More particularly, the step of contacting the microalgae of the present invention may comprise any buffer in the art, such as NaHCO ₃ Buffers, buffer solutions, NaHCO ₃ , NaNO _3, and NaCl. The solution consists solely of the pure base buffer excluding various nutrients. It can be a parameter for analyzing adsorption and absorption of radionuclides by microalgae in the presence of excessive nutrients and other ions and can cause self-precipitation of radionuclides through reaction with various elements in solution, .

According to another aspect of the present invention, there is provided a composition for removing radionuclides comprising microalgae.
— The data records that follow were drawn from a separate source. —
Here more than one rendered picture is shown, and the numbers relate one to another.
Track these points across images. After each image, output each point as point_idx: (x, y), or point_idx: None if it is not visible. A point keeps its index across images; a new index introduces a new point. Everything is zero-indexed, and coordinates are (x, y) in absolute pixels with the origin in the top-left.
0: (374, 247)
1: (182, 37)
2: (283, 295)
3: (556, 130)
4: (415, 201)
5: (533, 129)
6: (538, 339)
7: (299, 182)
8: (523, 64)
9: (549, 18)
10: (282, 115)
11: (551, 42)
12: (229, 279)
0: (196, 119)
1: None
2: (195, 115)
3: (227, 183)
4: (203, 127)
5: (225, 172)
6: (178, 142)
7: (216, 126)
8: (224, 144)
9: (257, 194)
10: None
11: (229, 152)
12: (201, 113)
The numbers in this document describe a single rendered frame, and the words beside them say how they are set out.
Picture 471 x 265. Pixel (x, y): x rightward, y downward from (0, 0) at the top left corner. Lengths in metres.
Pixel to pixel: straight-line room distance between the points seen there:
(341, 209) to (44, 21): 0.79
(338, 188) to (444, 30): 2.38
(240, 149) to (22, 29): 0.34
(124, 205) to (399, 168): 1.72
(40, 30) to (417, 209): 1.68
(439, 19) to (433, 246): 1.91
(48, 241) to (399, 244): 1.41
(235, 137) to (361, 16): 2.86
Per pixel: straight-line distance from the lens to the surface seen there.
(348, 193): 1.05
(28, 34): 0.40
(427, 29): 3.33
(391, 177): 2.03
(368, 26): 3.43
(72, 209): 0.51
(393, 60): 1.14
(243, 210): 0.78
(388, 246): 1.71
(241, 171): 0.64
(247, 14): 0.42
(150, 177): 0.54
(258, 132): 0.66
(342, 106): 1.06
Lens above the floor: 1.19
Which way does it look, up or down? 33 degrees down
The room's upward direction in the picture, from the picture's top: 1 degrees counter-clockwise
Since the composition of the present invention is similar to the above radionuclide removal method, the description common to both is omitted in order to avoid the excessive complexity of the present specification.

The features and advantages of the present invention are summarized as follows:

(a) The present invention provides a method for removing radionuclides comprising contacting microalgae.

(b) The present invention provides an eco-friendly and easy method of removing radionuclides.

(c) a method for removing radionuclides of high efficiency of the present invention.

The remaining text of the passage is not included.